WORK ORDER -
Repeat every entry exactly. Pictures stay out.

RECORDS TO USE -

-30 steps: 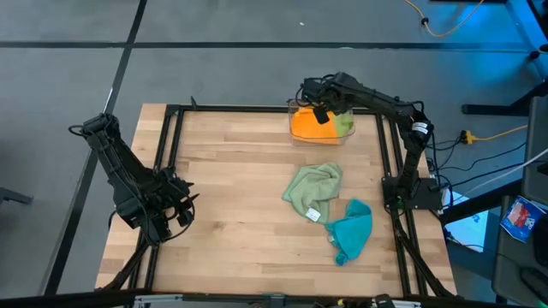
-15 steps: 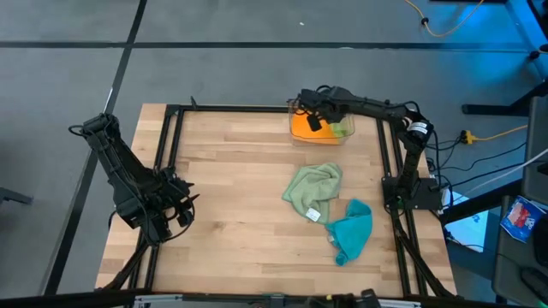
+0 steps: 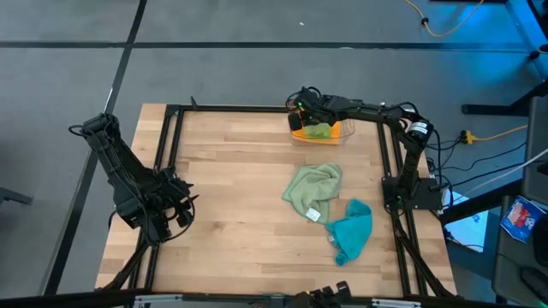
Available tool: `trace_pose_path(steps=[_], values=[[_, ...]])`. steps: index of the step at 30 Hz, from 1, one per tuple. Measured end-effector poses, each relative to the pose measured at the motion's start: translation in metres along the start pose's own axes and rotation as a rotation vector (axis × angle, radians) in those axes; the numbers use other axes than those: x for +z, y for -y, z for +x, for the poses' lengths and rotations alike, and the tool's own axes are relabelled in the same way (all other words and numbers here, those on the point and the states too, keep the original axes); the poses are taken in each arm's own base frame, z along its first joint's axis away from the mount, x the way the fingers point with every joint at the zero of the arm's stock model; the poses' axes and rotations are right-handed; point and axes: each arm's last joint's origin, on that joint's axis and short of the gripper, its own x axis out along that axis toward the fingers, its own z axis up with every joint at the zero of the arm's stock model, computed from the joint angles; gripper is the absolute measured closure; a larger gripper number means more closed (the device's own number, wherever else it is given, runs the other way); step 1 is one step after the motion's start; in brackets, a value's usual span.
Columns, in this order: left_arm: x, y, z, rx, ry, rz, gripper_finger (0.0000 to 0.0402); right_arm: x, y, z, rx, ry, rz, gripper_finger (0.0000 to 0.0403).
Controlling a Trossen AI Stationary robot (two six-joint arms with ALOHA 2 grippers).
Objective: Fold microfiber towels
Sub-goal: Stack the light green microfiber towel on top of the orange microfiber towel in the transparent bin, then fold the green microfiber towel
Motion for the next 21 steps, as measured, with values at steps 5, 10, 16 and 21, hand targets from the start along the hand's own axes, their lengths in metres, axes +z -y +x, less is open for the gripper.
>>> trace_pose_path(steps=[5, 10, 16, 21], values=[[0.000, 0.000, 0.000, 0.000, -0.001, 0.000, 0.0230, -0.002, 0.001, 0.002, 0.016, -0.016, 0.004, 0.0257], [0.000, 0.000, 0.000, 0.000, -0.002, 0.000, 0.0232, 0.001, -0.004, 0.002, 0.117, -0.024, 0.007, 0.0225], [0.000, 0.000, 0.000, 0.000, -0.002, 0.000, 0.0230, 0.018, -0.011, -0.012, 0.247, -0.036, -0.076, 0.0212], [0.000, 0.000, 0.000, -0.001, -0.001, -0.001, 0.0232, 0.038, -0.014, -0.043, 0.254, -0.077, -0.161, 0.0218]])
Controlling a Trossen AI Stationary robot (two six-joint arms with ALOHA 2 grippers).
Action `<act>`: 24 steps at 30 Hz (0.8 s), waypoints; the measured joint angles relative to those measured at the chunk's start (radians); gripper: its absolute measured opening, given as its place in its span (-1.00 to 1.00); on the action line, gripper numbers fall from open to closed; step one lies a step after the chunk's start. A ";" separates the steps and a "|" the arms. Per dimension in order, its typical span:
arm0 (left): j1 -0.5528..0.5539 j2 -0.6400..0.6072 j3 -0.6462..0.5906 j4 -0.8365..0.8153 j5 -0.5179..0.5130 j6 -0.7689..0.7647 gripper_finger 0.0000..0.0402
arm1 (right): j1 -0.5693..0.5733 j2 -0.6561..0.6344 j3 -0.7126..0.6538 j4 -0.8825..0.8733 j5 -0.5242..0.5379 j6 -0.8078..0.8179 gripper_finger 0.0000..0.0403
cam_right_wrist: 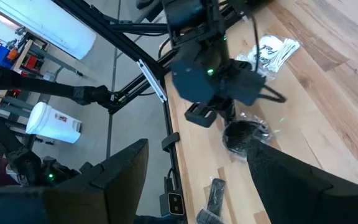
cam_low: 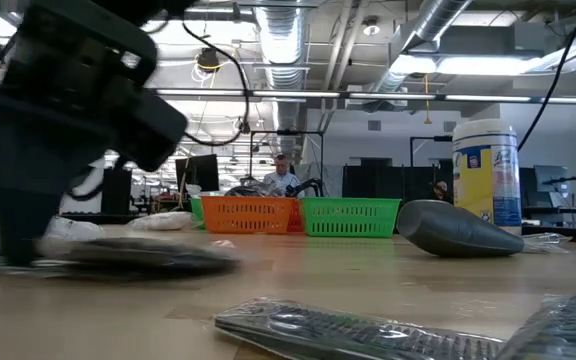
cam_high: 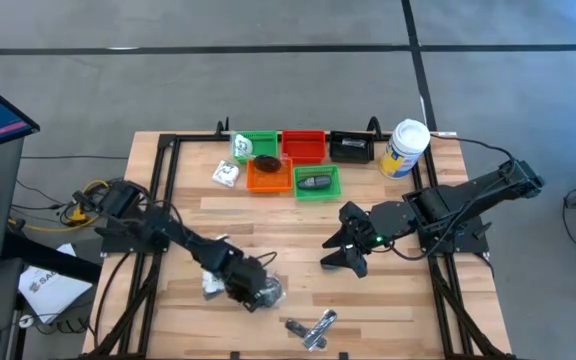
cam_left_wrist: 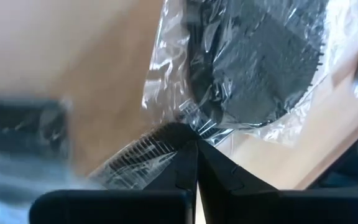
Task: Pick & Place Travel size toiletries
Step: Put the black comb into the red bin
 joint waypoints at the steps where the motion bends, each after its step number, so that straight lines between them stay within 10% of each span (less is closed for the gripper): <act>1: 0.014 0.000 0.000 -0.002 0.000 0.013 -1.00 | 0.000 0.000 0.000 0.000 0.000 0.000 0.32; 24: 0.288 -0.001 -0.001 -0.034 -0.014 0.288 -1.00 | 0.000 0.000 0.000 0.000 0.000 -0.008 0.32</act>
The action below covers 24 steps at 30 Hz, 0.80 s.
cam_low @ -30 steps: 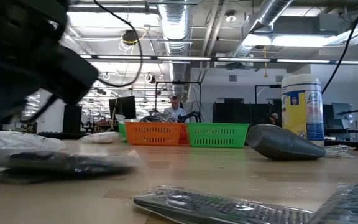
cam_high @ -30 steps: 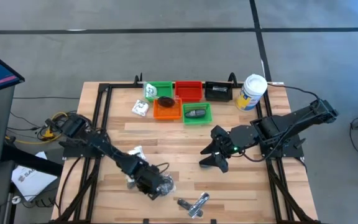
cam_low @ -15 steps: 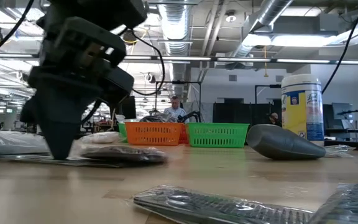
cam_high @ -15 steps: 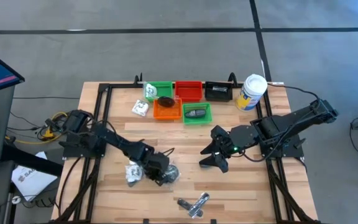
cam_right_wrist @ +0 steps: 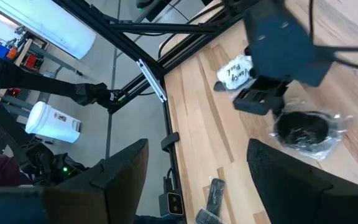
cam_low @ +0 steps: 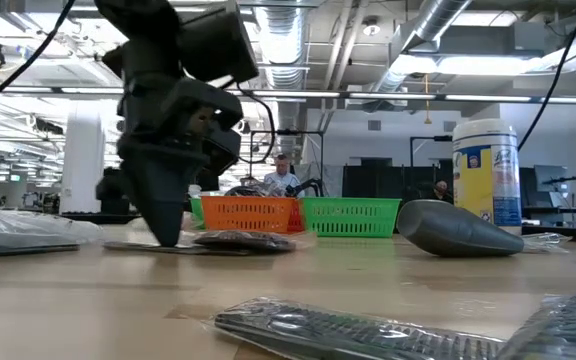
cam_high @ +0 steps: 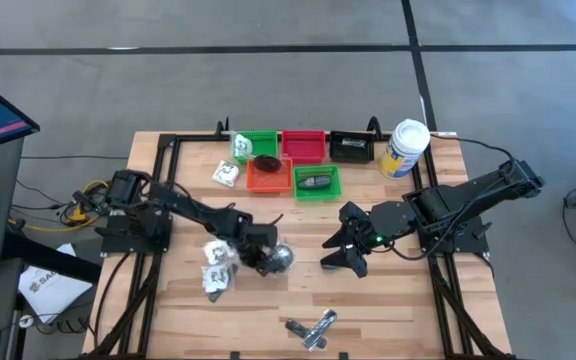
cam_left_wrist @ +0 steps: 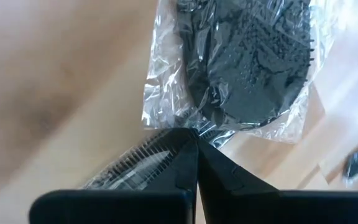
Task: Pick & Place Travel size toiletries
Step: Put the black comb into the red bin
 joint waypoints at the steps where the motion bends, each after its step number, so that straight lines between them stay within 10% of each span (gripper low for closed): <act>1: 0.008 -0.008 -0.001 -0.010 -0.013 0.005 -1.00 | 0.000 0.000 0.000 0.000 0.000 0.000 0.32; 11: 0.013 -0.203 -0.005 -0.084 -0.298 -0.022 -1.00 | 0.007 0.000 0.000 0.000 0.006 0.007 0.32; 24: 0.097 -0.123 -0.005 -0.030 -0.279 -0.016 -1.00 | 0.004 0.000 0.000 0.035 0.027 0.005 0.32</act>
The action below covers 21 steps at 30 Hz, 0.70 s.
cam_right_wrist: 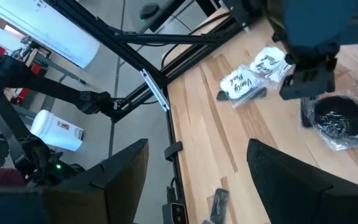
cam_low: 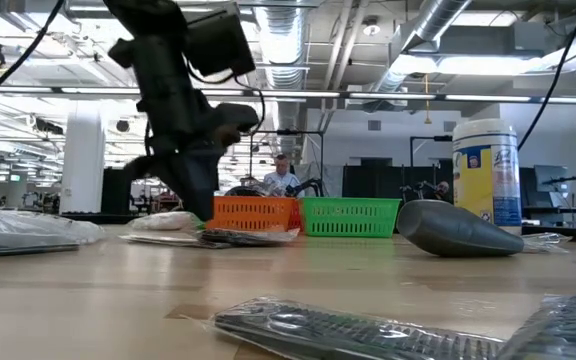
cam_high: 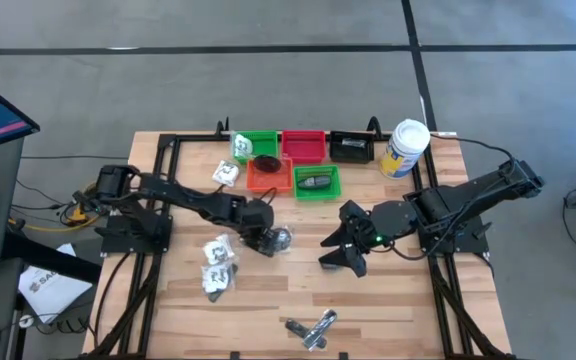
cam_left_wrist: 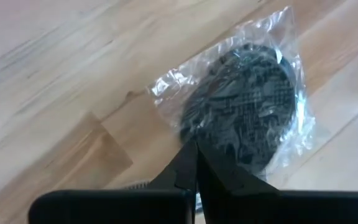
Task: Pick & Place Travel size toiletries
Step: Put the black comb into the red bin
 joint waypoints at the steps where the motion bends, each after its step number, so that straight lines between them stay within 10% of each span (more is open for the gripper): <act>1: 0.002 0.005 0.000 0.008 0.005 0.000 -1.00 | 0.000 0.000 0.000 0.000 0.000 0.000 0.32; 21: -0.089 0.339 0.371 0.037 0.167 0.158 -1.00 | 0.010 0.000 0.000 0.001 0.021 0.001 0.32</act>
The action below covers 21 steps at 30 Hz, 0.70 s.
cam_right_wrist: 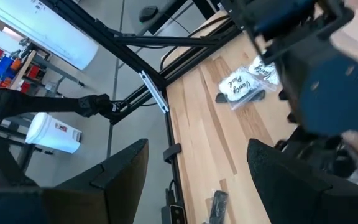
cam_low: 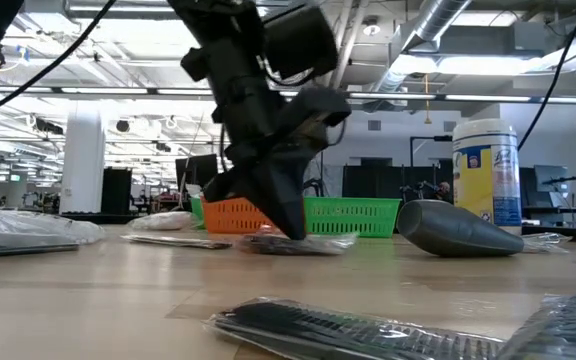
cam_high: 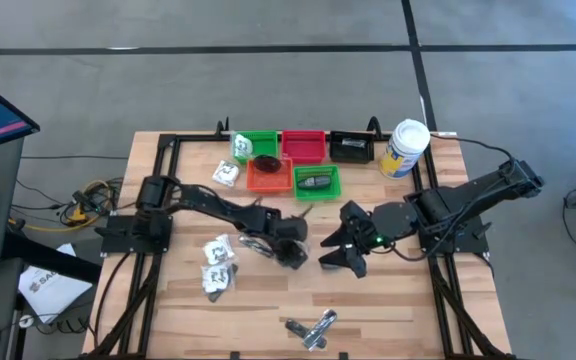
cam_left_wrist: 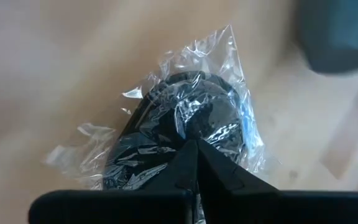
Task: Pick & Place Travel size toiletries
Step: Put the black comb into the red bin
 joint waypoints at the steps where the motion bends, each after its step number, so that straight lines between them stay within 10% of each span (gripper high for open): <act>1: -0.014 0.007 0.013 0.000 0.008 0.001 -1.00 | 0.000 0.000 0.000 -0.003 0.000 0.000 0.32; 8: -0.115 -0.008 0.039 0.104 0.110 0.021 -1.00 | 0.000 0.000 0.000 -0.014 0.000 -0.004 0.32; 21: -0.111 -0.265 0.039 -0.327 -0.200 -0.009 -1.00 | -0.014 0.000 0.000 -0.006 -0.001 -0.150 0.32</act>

EXPECTED ANSWER -
-30 steps: 
-15 steps: 
+0 steps: 
Available tool: `trace_pose_path(steps=[_], values=[[_, ...]])`. steps: index of the step at 30 Hz, from 1, one per tuple. Measured end-effector poses, each relative to the pose measured at the motion's start: translation in metres along the start pose's own axes and rotation as a rotation vector (axis × angle, radians) in those axes; the numbers use other axes than those: x for +z, y for -y, z for +x, for the poses' lengths and rotations alike, and the tool's own axes are relabelled in the same way (all other words and numbers here, those on the point and the states too, keep the original axes); the poses are taken in each arm's own base frame, z along its first joint's axis away from the mount, x the way the fingers point with every joint at the zero of the arm's stock model; the poses' axes and rotations are right-handed; point and axes: each arm's last joint's origin, on that joint's axis and short of the gripper, its own x axis out along that axis toward the fingers, its own z axis up with every joint at the zero of the arm's stock model, computed from the joint angles; gripper is the absolute measured closure; a larger gripper number means more closed (the device's own number, wherever else it is given, runs the other way); step 1 is one step after the motion's start; in brackets, a value's usual span.
Columns, in this order: left_arm: x, y, z, rx, ry, rz, gripper_finger (0.0000 to 0.0402); right_arm: x, y, z, rx, ry, rz, gripper_finger (0.0000 to 0.0403).
Controlling a Trossen AI Stationary robot (two six-joint arms with ALOHA 2 grippers).
Objective: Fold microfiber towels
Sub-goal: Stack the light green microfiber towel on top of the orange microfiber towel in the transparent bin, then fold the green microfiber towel
Motion for the next 21 steps, as measured, with values at steps 5, 10, 16 and 21, hand targets from the start along the hand's own axes, their lengths in metres, axes +z -y +x, less is open for the gripper.
>>> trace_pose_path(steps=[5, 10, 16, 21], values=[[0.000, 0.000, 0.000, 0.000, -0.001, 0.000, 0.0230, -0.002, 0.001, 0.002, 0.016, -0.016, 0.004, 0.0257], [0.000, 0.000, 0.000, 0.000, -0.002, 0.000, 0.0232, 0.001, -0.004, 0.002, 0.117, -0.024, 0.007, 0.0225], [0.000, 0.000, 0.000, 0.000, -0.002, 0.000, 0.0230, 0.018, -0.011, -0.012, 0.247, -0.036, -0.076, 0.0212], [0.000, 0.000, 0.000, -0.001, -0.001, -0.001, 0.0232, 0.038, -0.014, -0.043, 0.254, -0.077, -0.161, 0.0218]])
Controlling a Trossen AI Stationary robot (two six-joint arms with ALOHA 2 grippers).
Action `<act>`: 24 steps at 30 Hz (0.8 s), waypoints; the measured joint angles relative to those measured at the chunk's start (radians); gripper: its absolute measured opening, given as its place in its span (-1.00 to 1.00); on the action line, gripper numbers fall from open to closed; step one lies a step after the chunk's start. A ";" separates the steps and a "|" the arms. Per dimension in order, its typical span:
arm0 (left): j1 -0.5528..0.5539 j2 -0.6400..0.6072 j3 -0.6462..0.5906 j4 -0.8365..0.8153 j5 -0.5179..0.5130 j6 -0.7689..0.7647 gripper_finger 0.0000..0.0402
arm1 (right): j1 -0.5693..0.5733 j2 -0.6561..0.6344 j3 -0.7126..0.6538 j4 -0.8825..0.8733 j5 -0.5242..0.5379 j6 -0.8078..0.8179 gripper_finger 0.0000..0.0403
cam_right_wrist: 
cam_low: 
cam_high: 
cam_left_wrist: 
Task: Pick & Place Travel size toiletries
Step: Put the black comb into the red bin
 joint waypoints at the steps where the motion bends, each after its step number, so that straight lines between them stay within 10% of each span (less is closed for the gripper): <act>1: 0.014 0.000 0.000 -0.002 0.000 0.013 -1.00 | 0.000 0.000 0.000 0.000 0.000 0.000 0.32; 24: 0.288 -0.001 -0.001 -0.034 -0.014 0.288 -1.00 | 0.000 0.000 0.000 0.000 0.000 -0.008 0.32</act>
The action below covers 24 steps at 30 Hz, 0.80 s.
cam_low @ -30 steps: 
cam_high @ -30 steps: 
cam_low @ -15 steps: 
cam_high @ -15 steps: 
cam_right_wrist @ +0 steps: 
cam_low @ +0 steps: 
cam_high @ +0 steps: 
cam_left_wrist @ +0 steps: 
Task: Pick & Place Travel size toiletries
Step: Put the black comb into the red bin
 joint waypoints at the steps where the motion bends, each after its step number, so that straight lines between them stay within 10% of each span (gripper low for closed): <act>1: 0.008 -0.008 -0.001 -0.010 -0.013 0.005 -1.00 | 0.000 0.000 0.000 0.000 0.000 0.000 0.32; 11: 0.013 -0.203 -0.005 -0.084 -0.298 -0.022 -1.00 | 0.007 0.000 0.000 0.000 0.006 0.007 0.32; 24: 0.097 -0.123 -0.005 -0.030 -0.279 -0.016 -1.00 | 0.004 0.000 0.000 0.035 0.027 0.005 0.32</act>
The action below covers 21 steps at 30 Hz, 0.70 s.
cam_right_wrist: 
cam_low: 
cam_high: 
cam_left_wrist: 
Task: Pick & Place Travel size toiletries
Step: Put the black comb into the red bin
 joint waypoints at the steps where the motion bends, each after its step number, so that straight lines between them stay within 10% of each span (more is open for the gripper): <act>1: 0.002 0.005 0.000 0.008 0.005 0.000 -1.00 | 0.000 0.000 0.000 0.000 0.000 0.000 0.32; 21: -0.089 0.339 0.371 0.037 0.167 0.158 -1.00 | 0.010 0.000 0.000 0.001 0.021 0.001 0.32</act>
The action below covers 21 steps at 30 Hz, 0.70 s.
cam_right_wrist: 
cam_low: 
cam_high: 
cam_left_wrist: 
Task: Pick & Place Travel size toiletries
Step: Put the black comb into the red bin
 joint waypoints at the steps where the motion bends, each after its step number, so that straight lines between them stay within 10% of each span (gripper high for open): <act>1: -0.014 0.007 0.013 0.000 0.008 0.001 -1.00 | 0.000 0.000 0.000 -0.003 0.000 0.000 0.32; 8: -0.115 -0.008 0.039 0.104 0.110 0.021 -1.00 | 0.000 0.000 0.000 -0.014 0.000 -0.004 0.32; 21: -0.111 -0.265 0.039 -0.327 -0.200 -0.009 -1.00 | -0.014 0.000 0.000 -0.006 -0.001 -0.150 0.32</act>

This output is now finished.